Task to carry out |
What you return must be the exact lines of the material below, from the first through the one that has "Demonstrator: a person", with no pictures and, please, nothing else.

--*--

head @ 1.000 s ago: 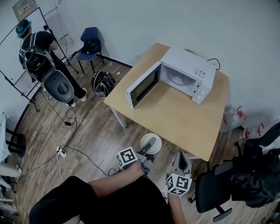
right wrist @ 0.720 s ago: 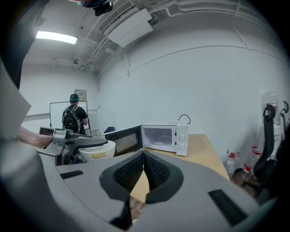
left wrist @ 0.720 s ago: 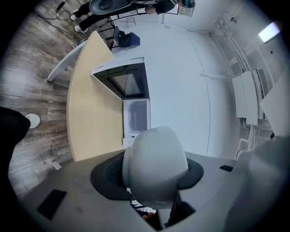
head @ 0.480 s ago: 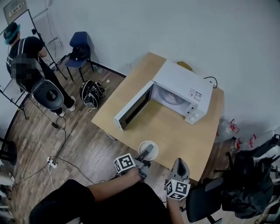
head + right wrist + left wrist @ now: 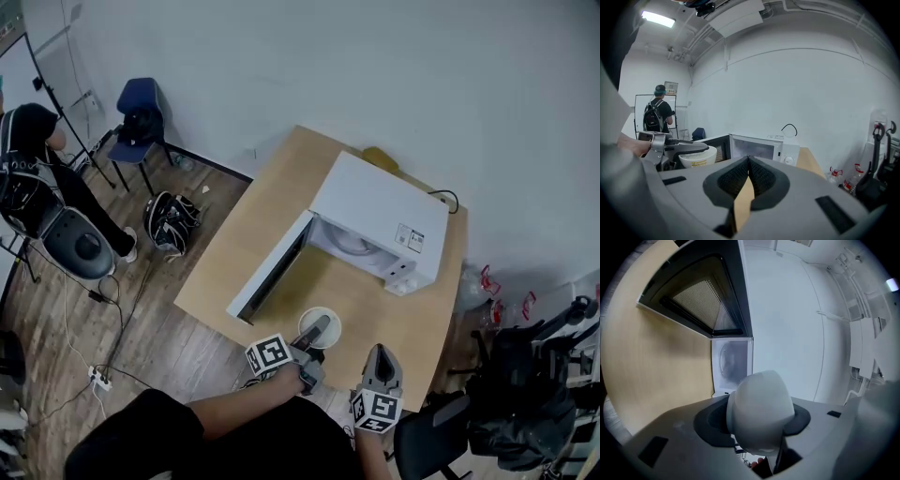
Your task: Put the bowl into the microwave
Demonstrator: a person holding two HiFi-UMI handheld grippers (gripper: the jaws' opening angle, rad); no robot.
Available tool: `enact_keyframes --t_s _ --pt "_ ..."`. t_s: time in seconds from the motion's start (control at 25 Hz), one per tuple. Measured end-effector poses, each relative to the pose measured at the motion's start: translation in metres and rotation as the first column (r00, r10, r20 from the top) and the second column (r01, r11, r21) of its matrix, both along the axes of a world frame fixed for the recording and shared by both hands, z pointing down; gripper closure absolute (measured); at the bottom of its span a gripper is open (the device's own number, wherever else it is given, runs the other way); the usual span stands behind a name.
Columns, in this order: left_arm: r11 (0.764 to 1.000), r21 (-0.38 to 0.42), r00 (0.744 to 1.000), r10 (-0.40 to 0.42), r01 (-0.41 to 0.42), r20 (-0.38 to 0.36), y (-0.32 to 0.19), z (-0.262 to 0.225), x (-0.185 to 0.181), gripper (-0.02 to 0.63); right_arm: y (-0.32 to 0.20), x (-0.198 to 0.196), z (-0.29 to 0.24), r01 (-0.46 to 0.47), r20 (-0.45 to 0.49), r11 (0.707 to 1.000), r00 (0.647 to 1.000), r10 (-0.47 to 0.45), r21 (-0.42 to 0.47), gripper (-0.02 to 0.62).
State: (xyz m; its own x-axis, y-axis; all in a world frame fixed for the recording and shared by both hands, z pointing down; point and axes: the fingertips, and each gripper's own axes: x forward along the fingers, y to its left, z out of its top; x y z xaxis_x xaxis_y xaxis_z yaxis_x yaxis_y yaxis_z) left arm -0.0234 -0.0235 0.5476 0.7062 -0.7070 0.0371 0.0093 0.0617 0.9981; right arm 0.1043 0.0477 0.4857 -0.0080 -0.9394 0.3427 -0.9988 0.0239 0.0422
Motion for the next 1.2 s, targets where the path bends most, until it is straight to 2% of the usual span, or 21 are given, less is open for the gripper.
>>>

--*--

Answer section |
head @ 1.000 s ago: 
right wrist @ 0.720 s ago: 
left wrist @ 0.720 s ago: 
head @ 0.480 s ago: 
head + right wrist + left wrist @ now: 
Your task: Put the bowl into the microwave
Demonstrator: a person holding two HiFi-UMI handheld grippers (gripper: the jaws' opening angle, rad); no robot.

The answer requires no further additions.